“So what explains the court’s refusal to do its job here? I suspect it has something to do with the fact that some respondents in these cases are named ‘Planned Parenthood.’ That makes the court’s decision particularly troubling, as the question presented has nothing to do with abortion.”
(Heather Clark – Christian News) U.S. Supreme Court Chief Justice John Roberts and newly-appointed Justice Brett Kavanaugh joined the liberal judges on the nation’s highest court on Monday to turn down appeals from two states challenging lower court rulings striking down efforts to defund Planned Parenthood’s participation in state Medicaid programs.
Justices Clarence Thomas, Samuel Alito and Neil Gorsuch were the only three of the nine judges who dissented with the decision not to hear the cases of Gee v. Planned Parenthood (out of Louisiana) and Anderson v. Planned Parenthood (out of Kansas).
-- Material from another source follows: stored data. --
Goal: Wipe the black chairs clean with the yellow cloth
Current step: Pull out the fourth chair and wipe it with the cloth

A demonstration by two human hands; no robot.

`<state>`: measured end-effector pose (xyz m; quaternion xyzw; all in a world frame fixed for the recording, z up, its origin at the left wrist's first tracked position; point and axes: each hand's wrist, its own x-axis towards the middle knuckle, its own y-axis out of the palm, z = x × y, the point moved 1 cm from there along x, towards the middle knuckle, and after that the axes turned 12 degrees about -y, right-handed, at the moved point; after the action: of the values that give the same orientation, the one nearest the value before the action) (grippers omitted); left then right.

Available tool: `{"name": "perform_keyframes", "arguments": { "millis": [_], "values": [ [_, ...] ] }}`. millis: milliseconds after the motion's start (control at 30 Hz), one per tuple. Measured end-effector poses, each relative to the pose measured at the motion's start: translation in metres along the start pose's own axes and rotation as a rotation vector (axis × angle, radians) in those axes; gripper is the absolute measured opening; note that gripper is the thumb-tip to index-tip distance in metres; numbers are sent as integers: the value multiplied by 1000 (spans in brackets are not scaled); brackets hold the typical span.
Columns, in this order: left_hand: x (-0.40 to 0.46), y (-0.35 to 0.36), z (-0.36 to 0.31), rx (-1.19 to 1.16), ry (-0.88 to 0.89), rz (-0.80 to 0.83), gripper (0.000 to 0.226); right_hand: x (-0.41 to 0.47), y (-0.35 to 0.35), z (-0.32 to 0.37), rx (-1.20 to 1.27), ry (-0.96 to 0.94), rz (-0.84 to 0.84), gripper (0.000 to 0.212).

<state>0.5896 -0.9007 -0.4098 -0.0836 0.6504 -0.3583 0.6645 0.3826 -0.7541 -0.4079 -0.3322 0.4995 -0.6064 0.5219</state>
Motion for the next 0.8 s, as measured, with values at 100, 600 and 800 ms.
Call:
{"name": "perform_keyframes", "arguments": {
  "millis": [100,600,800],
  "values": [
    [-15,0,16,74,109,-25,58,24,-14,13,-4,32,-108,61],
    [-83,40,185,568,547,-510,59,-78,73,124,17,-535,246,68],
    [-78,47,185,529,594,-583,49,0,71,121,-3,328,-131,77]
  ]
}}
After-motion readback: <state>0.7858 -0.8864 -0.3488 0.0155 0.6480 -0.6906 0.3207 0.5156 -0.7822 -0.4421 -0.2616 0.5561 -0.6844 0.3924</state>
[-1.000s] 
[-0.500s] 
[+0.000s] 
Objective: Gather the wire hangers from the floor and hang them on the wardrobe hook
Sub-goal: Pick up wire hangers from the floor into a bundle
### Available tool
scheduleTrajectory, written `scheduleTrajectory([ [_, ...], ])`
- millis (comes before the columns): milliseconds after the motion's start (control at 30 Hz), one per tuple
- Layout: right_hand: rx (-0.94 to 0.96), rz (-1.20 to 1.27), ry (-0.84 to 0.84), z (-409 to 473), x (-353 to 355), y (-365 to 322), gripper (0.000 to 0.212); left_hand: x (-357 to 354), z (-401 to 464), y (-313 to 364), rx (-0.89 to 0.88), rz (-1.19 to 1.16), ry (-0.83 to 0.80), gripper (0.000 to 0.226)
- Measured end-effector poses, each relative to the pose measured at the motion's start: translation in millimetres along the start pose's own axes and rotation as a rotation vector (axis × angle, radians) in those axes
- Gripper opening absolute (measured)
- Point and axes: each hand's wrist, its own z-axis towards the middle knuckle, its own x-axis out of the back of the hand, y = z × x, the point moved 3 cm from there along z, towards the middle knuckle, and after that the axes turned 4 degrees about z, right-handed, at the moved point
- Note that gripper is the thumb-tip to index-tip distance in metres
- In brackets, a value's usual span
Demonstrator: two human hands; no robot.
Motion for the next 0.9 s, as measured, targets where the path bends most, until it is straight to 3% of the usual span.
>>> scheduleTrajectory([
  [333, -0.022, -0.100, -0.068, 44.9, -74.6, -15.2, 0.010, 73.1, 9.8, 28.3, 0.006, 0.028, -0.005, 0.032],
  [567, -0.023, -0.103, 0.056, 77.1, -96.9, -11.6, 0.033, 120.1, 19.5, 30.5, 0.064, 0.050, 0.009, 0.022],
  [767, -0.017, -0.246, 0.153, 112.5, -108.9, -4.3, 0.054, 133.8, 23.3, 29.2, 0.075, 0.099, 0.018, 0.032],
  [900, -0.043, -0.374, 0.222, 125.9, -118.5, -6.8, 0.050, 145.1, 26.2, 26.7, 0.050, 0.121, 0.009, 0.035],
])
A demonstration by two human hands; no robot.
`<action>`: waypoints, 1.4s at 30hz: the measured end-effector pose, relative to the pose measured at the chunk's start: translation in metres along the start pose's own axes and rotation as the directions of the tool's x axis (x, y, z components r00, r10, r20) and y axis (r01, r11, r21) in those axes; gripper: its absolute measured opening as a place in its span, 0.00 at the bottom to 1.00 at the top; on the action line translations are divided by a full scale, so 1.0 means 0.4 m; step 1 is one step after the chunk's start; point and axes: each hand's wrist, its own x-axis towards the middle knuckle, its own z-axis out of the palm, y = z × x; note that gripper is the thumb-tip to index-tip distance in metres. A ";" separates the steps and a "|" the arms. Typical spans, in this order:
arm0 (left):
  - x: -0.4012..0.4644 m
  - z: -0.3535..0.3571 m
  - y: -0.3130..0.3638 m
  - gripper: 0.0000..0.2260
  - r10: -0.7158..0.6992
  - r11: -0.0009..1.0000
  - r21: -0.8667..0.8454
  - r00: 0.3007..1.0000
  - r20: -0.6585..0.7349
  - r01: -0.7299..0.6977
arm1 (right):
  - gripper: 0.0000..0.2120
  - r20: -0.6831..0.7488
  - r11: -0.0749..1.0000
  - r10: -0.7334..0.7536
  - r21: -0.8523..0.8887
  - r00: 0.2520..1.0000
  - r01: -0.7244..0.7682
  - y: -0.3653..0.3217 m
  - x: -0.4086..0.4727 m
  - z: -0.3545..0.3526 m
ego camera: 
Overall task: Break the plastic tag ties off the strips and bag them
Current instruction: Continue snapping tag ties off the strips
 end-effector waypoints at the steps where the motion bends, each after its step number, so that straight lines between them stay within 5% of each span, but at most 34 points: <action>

Four votes are needed to hear a case.
13 states had joined Louisiana and Kansas in amicus briefs, urging the Supreme Court to hear the appeals. Supportive states included Georgia, Idaho, Missouri, Michigan, Nebraska, Oklahoma, Texas, West Virginia, Wyoming, Utah and Wisconsin.
“The circuits are divided over whether Medicaid beneficiaries have a private right of action to challenge a state’s disqualification of a provider under the Medicaid Act. Five circuits have decided that the Medicaid provider-choice provision may be privately enforced under Section 1983, while one has held that it may not,” the Gee brief outlines.
It asked the court clear up the matter since “[u]ntil this split is resolved, patients in the Fifth, Sixth, Seventh, Ninth, and Tenth Circuits have the right to bring suit in federal court if their preferred provider’s agreement is terminated, while patients in the Eighth Circuit do not.”